I toiled with the idea of going to Indiana. Like Jonah who ran away and refused to obey God’s call, I got angry and tried to ignore it altogether. I fought tooth and nail against the nudge in my heart. Until finally, one day, I got in my car and took off driving to nowhere in particular. I just needed to get away to clear my head and heart. As I drove and drove and drove, I finally stopped on a gravel road in the middle of the Texas desert. I stopped, got out of my car and screamed and teared up a little. After a few hours, I decided I would call Sister Jenny Howard, the vocation director at the time, and tell her I wanted to begin my official discernment. I felt I owed it to myself to at least give religious life a try and get it out of my system once and for all.
However, as Providence would have it, I was so far out of the reach of a cell phone tower my phone did not have a signal. I took it as a sign that I was not to call Sister Jenny. Perhaps I was mistaken about beginning discernment. “Very good,” I thought. I arrived home and took to pulling weeds in my front yard.
Now here is where it gets a little more interesting, or providential as we like to say here. As I pulled a weed, a religious medal of a saint flipped out with one of the roots. I didn’t recognize the saint on the medal, so I took it inside and took to Google. I found San Martin de Porres. To my surprise it read patron saint of interracial marriages. It took my breath away momentarily. Wow! I thought, “Is this a sign that I was to enter the Sisters of Providence?” Going to Saint Mary-of-the-Woods would be like an interracial marriage in more ways than one. I was Mexican-American, I was younger and I was from the South. I took the medal and called Sister Jenny Howard. We made arrangements and began the official process.

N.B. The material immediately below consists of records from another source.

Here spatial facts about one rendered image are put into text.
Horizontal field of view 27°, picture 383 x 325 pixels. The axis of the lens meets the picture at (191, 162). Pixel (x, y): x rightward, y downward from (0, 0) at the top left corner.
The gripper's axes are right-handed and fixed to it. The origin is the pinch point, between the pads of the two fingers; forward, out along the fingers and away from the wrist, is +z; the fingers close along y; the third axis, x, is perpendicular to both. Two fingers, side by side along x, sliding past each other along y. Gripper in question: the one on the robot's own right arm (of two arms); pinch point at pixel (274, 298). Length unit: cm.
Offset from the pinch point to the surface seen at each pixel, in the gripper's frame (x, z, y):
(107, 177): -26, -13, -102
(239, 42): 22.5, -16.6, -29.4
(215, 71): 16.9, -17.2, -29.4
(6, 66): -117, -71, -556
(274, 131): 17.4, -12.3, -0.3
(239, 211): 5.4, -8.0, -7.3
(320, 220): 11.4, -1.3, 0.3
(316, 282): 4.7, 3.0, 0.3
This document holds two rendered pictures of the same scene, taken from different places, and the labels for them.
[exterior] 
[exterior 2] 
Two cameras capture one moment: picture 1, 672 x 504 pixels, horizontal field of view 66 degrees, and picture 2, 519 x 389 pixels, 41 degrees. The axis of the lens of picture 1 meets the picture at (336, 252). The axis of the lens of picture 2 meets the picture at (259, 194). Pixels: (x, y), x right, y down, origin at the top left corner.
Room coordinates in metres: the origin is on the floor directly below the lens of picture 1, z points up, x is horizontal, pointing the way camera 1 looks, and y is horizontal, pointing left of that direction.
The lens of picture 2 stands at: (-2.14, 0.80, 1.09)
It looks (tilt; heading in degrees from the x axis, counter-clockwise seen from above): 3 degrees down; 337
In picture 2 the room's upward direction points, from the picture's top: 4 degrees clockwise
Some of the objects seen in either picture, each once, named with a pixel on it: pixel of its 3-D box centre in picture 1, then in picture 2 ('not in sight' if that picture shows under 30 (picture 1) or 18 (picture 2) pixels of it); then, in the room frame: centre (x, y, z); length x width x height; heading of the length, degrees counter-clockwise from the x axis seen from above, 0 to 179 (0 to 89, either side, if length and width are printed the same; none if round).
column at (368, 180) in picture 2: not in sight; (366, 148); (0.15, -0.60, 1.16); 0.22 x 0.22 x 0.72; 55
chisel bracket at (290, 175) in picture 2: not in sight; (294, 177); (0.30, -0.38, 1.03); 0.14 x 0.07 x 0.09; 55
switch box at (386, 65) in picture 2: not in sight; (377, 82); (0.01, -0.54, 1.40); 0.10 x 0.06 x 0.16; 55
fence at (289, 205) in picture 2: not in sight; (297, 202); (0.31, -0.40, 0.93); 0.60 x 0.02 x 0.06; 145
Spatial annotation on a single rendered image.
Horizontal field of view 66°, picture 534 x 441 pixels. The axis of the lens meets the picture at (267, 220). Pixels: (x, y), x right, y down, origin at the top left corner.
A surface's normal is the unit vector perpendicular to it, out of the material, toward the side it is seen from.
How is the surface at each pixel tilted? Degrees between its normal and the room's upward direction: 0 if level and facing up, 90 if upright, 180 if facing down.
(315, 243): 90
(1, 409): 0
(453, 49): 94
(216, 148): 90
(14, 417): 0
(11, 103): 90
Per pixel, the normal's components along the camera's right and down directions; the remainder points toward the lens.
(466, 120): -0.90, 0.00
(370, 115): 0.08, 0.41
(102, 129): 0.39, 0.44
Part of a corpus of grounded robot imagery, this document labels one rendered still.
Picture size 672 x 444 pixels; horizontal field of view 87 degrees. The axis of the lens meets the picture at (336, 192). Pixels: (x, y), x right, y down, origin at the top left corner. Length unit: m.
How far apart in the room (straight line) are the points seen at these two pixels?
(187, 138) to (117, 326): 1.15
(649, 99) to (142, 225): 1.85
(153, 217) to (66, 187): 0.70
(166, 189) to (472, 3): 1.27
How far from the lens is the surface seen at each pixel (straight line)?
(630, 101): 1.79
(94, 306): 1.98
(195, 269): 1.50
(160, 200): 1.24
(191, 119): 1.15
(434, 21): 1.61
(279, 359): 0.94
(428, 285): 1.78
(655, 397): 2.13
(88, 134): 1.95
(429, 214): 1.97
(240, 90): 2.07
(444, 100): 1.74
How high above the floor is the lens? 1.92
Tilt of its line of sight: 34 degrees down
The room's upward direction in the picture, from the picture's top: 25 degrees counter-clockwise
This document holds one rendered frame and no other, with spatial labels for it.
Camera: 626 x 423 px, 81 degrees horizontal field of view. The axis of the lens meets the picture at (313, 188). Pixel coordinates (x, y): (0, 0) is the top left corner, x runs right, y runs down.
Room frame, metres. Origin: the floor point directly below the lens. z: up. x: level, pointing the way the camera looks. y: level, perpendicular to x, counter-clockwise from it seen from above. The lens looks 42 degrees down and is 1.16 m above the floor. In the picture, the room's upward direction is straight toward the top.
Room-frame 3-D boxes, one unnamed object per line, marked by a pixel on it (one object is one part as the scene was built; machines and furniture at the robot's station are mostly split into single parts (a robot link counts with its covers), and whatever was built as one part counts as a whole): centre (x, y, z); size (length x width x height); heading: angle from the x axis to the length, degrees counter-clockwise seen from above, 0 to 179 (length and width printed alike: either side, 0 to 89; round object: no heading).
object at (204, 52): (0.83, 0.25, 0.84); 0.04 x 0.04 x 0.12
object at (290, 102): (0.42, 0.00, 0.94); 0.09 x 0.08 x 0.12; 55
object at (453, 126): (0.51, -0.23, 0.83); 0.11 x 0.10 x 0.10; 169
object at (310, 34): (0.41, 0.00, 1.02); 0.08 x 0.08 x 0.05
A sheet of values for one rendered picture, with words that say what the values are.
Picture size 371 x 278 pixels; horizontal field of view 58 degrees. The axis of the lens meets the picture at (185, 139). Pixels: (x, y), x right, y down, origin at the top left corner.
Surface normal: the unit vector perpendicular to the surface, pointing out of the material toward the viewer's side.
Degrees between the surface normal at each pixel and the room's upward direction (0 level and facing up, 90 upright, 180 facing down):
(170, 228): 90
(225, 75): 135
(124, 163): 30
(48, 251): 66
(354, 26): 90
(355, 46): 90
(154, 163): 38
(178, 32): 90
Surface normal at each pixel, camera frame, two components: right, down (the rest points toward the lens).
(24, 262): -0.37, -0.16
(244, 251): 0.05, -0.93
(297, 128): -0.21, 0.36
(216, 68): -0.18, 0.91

I tell people now that if I had known then what I know now about living this life rooted in Providence, I would have joined a long time ago. This life I have chosen for myself has been a total gift. Like your life, it has its ups and downs. But I have gained a family that is rooted in God, who loves and supports me unconditionally. My sisters can often be observed encouraging me to try something new. Which, I might add, I often resist.
I have been encouraged and supported to embrace who I am. To share and embrace my rich Mexican-American culture with those around me. I have learned that when I am authentically who I was created to be, I bring my rich diverse culture and heritage to a community that is not afraid to embrace differences. We love and honor each other in all our likenesses but especially in our differences. In Mark 8:27 Jesus asked his disciples, “Who do people say I am?” I think Jesus also invites me to answer, “Joni, who do you say you are?”
It has been a long road. With the support of my community, I gained the courage to unearth a 47 percent Indigenous Native American girl from Mexico and say to my Provident God, “Here I am with all my roots, my heritage, my ancestral stories and my history. Here is all of me.”
Here are a few prayers that have sustained me during my discernment to the present, one by Sister Bernice Kuper, SP.
“O’ Holy Spirit Soul of my Soul, I acknowledge your presence deep within me. Enlighten, guide, strengthen and console me. I promise to be faithful in all that happens to me, only show me the way.”
Another by Saint Mother Theodore says,
“The Spirit of faith consists in doing all of my actions for God, in God’s presence, to look upon all events of life as directed by God.”
I surrender; your will be done in me. Truth, virtue and goodness will prevail.
Community and God have cracked me open to reveal the best parts of a young girl I buried long ago. Learning to accept, embrace and reveal my truest self has opened me up to love wider, feel deeper and serve with confidence in a God that I offer my whole self to each day.